* _EXERCISE MATERIAL_:

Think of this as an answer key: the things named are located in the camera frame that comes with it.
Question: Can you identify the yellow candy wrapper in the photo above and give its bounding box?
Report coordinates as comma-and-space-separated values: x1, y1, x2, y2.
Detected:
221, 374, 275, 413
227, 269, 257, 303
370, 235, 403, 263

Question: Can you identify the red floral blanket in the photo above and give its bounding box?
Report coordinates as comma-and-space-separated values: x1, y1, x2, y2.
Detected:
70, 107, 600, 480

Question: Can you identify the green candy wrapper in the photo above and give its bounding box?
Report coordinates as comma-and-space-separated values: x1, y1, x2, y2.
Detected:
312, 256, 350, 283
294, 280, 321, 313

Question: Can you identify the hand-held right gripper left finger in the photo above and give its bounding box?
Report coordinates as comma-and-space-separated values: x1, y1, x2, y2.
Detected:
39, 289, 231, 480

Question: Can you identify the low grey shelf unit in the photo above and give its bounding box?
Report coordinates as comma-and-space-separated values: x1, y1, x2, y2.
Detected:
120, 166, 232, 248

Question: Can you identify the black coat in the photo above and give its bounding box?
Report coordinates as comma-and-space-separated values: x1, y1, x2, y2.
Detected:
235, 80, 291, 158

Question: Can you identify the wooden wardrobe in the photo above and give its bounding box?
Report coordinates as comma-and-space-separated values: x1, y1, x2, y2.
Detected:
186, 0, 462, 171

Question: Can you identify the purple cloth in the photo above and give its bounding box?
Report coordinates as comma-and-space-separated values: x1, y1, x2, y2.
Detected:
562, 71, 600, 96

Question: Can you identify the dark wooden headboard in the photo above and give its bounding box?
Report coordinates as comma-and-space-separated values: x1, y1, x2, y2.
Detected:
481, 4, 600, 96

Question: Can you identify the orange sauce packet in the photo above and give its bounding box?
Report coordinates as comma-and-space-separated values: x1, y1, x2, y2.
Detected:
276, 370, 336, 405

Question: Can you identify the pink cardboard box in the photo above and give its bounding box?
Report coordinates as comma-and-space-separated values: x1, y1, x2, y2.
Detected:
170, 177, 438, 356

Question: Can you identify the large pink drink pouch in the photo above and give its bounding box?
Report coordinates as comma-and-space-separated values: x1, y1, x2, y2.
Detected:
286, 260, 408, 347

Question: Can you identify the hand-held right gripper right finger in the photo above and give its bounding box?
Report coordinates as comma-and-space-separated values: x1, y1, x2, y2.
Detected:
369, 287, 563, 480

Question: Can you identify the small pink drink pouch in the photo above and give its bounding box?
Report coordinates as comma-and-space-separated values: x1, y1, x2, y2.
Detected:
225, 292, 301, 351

* _WHAT YOU ARE ASKED TO DO_:
Your task is to copy every line of the entries that contains the string "wooden".

* _ANSWER TO THIS TASK_:
Question: Can you identify the wooden wardrobe in the photo above and give its bounding box?
Question: Can you identify the dark wooden headboard in the photo above and give its bounding box?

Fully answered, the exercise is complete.